Concrètement, l'article 72 insère, dans l'article L. 162-5 du code de la sécurité sociale qui régit le cadre dans lequel est mise en œuvre la négociation conventionnelle entre les médecins et les organismes d'assurance maladie, un 25° qui prévoit que la convention détermine " le cas échéant, les modalités de versement d'une aide financière complémentaire aux médecins interrompant leur activité médicale pour cause de maternité ou de paternité ".
En ne précisant pas, comme l'avait pourtant fait le Sénat, que cette aide financière complémentaire est octroyée à tous les médecins, quel que soit leur secteur d'exercice, qui interrompent leur activité médicale pour cause de maternité ou paternité, il crée une rupture d'égalité.
En effet, offrir une protection maternité à certaines femmes et non pas à d'autres ne saurait se justifier par le secteur dans lequel elles exercent leur activité, dès lors qu'elles sont conventionnées. Les femmes doivent être égales devant la maternité.
Sur l'article 97
Des spécialités pharmaceutiques qui ne bénéficient pas d'une autorisation de mise sur le marché (AMM) peuvent, à titre exceptionnel, faire l'objet d'autorisations temporaires d'utilisation (ATU) délivrées par l'ANSM si elles sont destinées à traiter des maladies graves ou rares, en l'absence de traitement approprié, lorsque la mise en œuvre du traitement ne peut être différée.
Les médicaments faisant l'objet d'une ATU sont pris en charge par l'assurance maladie à prix libre à 100 % pendant la durée de l'ATU. En principe lorsqu'une AMM est délivrée au médicament concerné et qu'il se voit inscrit sur une liste de remboursement par l'assurance maladie, l'article L. 162-16-5-1 du code de la sécurité sociale prévoit que le laboratoire doit reverser, sous forme de remise, la différence entre le prix libre pratiqué pendant l'ATU et le prix administré négocié avec le CEPS au titre de l'AMM.
L'article 97 de la LFSS 2017 modifie en profondeur l'article L. 162-16-5-1 du code de la sécurité sociale afin de prévoir un mécanisme (paragraphes II et V nouveaux) de remise associée spécifiquement à la prise en charge de médicaments innovants et coûteux bénéficiant d'une ATU qui se " surajoute " au dispositif actuel, dont la mise en œuvre est déjà complexe.

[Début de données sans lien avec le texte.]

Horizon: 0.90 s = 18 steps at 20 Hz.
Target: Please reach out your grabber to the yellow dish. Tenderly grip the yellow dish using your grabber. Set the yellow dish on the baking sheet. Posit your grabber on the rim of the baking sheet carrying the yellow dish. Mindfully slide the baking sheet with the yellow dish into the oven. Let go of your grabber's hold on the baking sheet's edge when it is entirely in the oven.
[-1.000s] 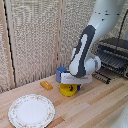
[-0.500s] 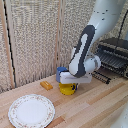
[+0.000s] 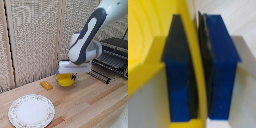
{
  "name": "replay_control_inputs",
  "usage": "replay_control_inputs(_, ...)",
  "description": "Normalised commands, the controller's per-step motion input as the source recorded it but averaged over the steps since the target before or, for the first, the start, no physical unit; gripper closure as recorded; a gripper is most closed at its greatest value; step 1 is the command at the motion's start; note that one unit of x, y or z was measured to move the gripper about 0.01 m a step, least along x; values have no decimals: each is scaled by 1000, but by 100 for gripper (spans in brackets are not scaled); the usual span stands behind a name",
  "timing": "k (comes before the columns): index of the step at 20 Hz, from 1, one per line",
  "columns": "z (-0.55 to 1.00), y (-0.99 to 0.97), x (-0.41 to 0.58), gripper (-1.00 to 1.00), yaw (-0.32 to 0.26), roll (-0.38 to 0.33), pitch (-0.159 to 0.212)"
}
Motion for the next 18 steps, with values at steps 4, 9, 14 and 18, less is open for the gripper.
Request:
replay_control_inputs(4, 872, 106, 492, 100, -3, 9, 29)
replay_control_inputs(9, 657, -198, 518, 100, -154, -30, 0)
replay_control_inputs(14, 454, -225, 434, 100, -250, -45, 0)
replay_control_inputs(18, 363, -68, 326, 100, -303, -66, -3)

Il est prévu que cette nouvelle remise puisse faire éventuellement l'objet d'un remboursement ou d'une déduction de la remise " ATU/post-ATU " après la négociation de prix avec le CEPS, sous réserve qu'une convention soit conclue avec ce dernier et comporte des stipulations à cet égard.
Selon l'exposé des motifs de cet article, auquel il est utile de se référer, " Le dispositif d'autorisation temporaire d'utilisation (ATU) permet à un médicament potentiellement innovant d'être mis très rapidement à disposition des patients, avant même l'octroi de l'autorisation de mise sur le marché (AMM). Il constitue un outil important de promotion et d'accès à l'innovation thérapeutique en France. […] La mesure proposée comprend ainsi deux volets : une extension des ATU pour assurer la continuité des soins et l'accès à l'innovation, d'une part, et un dispositif de maîtrise financière visant garantir la soutenabilité du dispositif, d'autre part. ".

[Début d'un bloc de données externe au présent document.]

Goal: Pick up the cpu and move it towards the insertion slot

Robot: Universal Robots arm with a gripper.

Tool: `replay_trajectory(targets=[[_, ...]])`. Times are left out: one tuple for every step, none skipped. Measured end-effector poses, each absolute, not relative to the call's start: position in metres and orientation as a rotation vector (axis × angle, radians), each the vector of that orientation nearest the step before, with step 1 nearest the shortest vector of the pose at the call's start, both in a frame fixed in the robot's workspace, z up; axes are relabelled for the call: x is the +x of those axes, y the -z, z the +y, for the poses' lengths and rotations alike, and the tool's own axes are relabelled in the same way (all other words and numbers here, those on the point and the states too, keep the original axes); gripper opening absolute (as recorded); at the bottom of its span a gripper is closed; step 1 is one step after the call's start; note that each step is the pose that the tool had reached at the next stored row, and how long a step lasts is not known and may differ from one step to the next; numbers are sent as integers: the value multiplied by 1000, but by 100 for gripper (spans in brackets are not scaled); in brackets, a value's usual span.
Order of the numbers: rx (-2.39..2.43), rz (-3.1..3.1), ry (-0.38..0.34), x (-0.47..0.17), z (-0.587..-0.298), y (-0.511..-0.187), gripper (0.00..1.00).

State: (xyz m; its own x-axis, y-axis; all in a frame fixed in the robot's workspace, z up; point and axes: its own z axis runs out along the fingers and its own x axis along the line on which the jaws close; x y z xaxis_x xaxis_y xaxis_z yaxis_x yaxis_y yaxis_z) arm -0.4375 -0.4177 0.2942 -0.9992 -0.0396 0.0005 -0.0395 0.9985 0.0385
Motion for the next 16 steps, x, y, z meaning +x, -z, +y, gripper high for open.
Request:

L'article 97 de la LFSS 2017 devrait donc traduire ces objectifs de promotion et d'accès précoce à l'innovation pour les patients.
L'article 97 porte atteinte à l'objectif constitutionnel d'accessibilité et d'intelligibilité de la loi et il est entaché d'incompétence négative
Le Conseil constitutionnel a dégagé de l'article 34 de la Constitution un principe de clarté de la loi ainsi qu'" un objectif de valeur constitutionnelle d'accessibilité et d'intelligibilité de la loi ", précisant que " l'égalité devant la loi […] et la garantie des droits […] pourraient ne pas être effectives si les citoyens ne disposaient d'une connaissance suffisante des normes ".
Ces principes valent spécialement en matière de remises pharmaceutiques, tant il est clair que les redevables de ces remises doivent connaître avec exactitude l'étendue de leurs droits et obligations.
Au cas particulier, il est assez surprenant que ce texte législatif se réfère à un concept aussi vague et imprécis que la notion de " montant moyen pris en charge par patient ", sans aucunement le définir.
Or, les remises dites " ATU et post-ATU ", prévues par le 3e alinéa de l'article L. 162-16-5-1 du code de la sécurité sociale, sont calculées sur la base du prix ou du tarif de responsabilité de la spécialité tel que négocié avec le CEPS par unité de conditionnement (boîte, flacon, etc.). En aucune façon la notion de " montant moyen par patient " n'est prévue ni définie par les dispositions applicables.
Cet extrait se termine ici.